Evaluation of a novel aspergillus IgG lateral flow assay for the diagnosis of non-neutropenic patients with acute and subacute invasive aspergillosis

Abstract

Purpose: This study aimed to assess a novel lateral flow assay (LFA) for Aspergillus IgG detection in patients with non-neutropenic invasive aspergillosis (IA).

Methods: Aspergillus IgG LFA and enzyme-linked immunosorbent assay (ELISA) were performed in non-neutropenic IA patients and control group (proven community acquired pneumonia and healthy persons), respectively. The diagnostic performance of Aspergillus IgG LFA for IA was evaluated and compared with ELISA method.

Results: 33 cases of acute IA, 30 cases of subacute IA and 80 controls were enrolled in this study. The level of plasma Aspergillus IgG LFA in the IA group was significantly higher than that in the control group (190.5 AU/mL vs. 50.3 AU/mL, P < 0.001). In total, the sensitivity/specificity/PPV/NPV of Aspergillus IgG LFA was 65.1%/97.5%/95.4%/78.0%. The sensitivity and specificity of Aspergillus IgG LFA were equivalent to those of Aspergillus IgG ELISA with a 120 AU/mL cut-off, but exhibited significantly higher specificity (97.5% vs 87.5%, P = 0.021) compared to the ELISA with an 80 AU/mL cut-off. The consistency was strong among the two methods (P < 0.001, Kappa = 0.67/0.68). The sensitivities/specificities/PPVs/NPVs of Aspergillus IgG LFA were 57.6%/97.5%/90.5%/84.8% for patients with acute IA, and 73.3%/97.5%/91.7%/90.7% for patients with subacute IA, respectively. The "any-positive" strategy, which combined Aspergillus IgG LFA with sputum culture and serum galactomannan (GM), had a sensitivity/specificity/PPV/NPV of 81.1%/94.7%/95.6%/78.3%. The sensitivity/specificity/PPV/NPV of bronchoalveolar lavage fluid (BALF) GM was 65.0%/90.0%/92.9%/56.3%. When combined Aspergillus IgG LFA with BALF GM, the figures were 87.5%/85.0%/92.1%/77.3%.

Conclusions: Compared to the Aspergillus IgG ELISA, the Aspergillus IgG LFA exhibits comparable or superior diagnostic efficiency in IA patients, while offering a faster and more convenient option for clinical diagnosis. The "any-positive" strategy of combined diagnosis with Aspergillus IgG LFA serves as a valuable supplement to current diagnostic approaches, particularly benefiting patients who cannot tolerate invasive bronchoscopic procedures.

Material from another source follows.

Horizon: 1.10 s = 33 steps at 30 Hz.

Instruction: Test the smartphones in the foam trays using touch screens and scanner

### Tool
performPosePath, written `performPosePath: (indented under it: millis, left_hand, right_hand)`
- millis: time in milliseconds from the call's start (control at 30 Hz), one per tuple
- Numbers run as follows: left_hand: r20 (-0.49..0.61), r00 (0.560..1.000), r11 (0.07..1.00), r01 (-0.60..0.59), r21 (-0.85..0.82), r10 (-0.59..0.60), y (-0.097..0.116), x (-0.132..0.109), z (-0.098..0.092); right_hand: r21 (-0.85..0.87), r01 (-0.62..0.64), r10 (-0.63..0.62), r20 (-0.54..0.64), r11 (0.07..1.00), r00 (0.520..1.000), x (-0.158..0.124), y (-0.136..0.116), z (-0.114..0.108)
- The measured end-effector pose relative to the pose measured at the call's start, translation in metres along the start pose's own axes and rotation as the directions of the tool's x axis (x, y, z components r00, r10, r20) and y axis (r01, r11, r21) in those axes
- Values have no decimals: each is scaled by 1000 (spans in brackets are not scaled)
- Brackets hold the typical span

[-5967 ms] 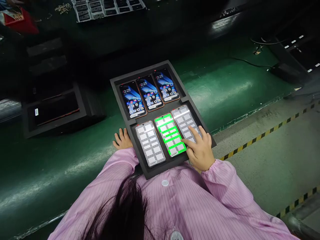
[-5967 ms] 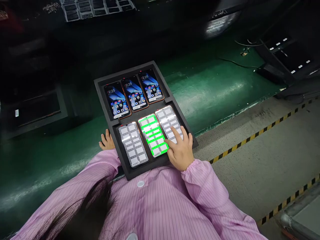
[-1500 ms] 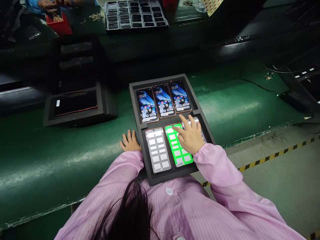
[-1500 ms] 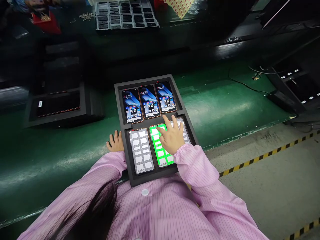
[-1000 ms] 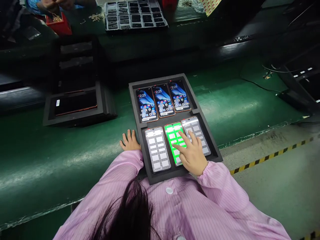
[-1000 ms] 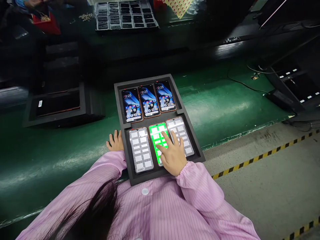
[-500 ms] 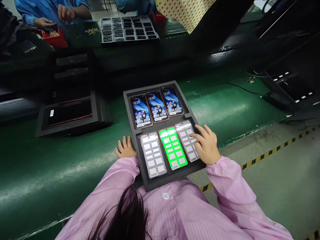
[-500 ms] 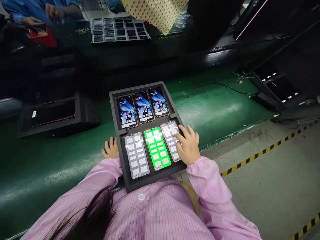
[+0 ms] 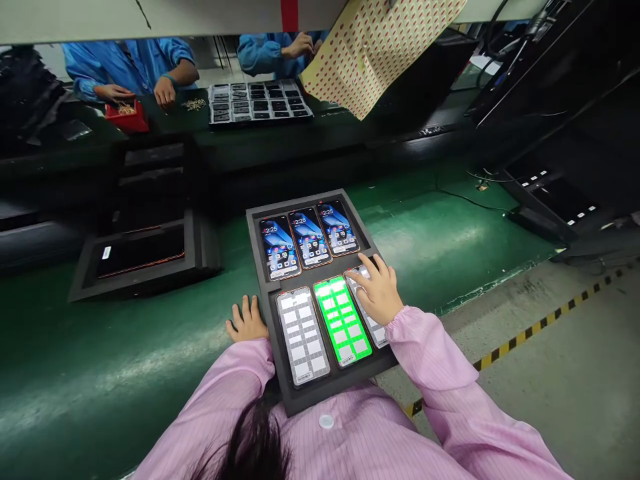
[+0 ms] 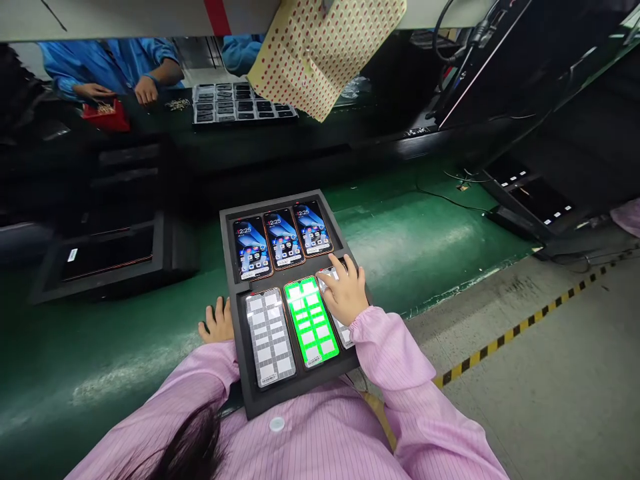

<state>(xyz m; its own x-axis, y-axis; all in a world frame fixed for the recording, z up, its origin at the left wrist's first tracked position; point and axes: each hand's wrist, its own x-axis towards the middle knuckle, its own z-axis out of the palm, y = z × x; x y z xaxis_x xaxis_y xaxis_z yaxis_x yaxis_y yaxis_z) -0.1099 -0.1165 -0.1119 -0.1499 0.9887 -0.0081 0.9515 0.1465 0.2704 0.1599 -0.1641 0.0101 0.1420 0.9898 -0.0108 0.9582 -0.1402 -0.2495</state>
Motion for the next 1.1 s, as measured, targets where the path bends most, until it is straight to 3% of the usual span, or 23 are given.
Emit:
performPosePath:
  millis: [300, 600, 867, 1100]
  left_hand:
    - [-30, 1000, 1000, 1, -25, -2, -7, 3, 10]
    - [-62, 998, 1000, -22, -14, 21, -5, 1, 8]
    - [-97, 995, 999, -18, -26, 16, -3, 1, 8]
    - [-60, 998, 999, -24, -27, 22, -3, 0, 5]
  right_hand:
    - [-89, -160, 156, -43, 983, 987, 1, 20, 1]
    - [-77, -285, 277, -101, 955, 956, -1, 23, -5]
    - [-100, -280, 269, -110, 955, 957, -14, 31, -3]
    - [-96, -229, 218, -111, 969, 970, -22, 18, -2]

Keywords: acute invasive aspergillosis; aspergillus IgG lateral flow assay; diagnosis; non-neutropenic patients; subacute invasive aspergillosis.

Figure 1

The flow chart of the Aspergillus IgG assay via fluorescence lateral flow technique. Step 1: Blood samples were centrifuged, then the plasma was diluted 1:200. Step 2: 90–100 μL of the diluted sample was added to the sample well of the test card. Step 3: A 15–20 minute incubation period was allowed. Step 4: Detection was performed using an optical device.

Figure 2

(A, B) The levels of Aspergillus IgG LFA and Aspergillus IgG ELISA in overall IA and control groups; (C, D) The levels of Aspergillus IgG LFA and Aspergillus IgG ELISA in acute IA and subacute IA groups; (E, F) Scatter diagram of Aspergillus IgG LFA vs Aspergillus IgG ELISA in overall and IA patients. **** P < 0.001; ns, not significant (P > 0.05); the value of r represented correlation coefficient. LFA, lateral flow assay; IA, invasive aspergillosis; ELISA, enzyme-linked immunosorbent assay.

Figure 3

Receiver operating characteristic curves were used to evaluate the performance of Aspergillus IgG LFA and ELISA in diagnosing acute IA, subacute IA or overall IA group, compared to CAP group and healthy control. (A) LFA vs ELISA in overall IA; (B) LFA vs ELISA in acute IA; (C) LFA vs ELISA in subacute IA; (D) LFA in acute IA and subacute IA. IA, invasive aspergillosis; ELISA, enzyme-linked immunosorbent assay; LFA, lateral flow assay.